(PROBLEM REQUIREMENTS): Run through the data and copy out every line that mentions the word "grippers".
-- DATA SECTION follows --
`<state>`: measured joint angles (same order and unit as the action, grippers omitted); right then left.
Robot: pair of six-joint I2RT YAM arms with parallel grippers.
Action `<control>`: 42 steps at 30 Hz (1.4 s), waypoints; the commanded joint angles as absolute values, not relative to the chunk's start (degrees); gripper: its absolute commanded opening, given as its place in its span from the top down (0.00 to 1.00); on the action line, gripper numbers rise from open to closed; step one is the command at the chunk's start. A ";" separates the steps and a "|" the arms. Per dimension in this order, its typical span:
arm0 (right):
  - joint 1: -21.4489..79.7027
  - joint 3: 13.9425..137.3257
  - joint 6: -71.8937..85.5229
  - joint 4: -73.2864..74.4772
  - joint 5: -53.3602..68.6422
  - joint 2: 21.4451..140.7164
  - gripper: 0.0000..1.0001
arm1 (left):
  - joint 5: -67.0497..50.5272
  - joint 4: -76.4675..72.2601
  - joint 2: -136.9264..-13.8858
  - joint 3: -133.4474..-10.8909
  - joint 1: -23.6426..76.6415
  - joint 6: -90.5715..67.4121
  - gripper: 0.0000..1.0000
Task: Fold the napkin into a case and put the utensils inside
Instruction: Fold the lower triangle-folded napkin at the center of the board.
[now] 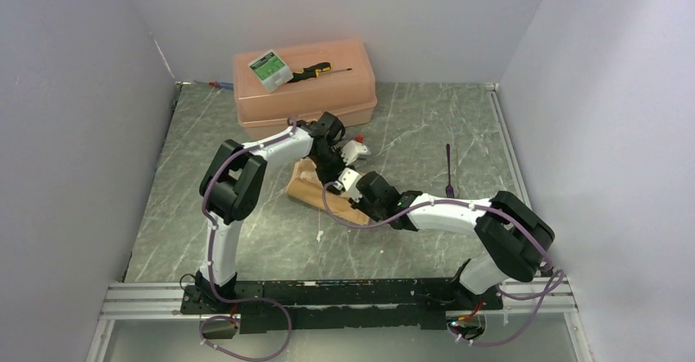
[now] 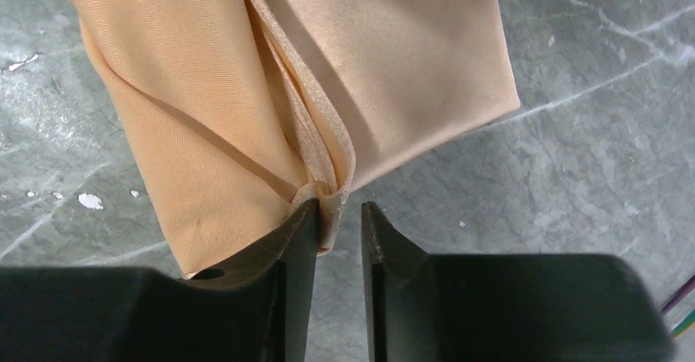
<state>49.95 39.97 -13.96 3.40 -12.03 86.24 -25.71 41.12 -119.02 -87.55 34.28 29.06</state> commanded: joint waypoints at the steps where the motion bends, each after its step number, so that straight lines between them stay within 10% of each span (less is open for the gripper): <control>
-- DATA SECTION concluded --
(EXPECTED ANSWER):
`<state>`: measured joint angles (same order and unit as the action, grippers omitted); right then left.
Robot: pair of six-joint I2RT YAM arms with parallel grippers.

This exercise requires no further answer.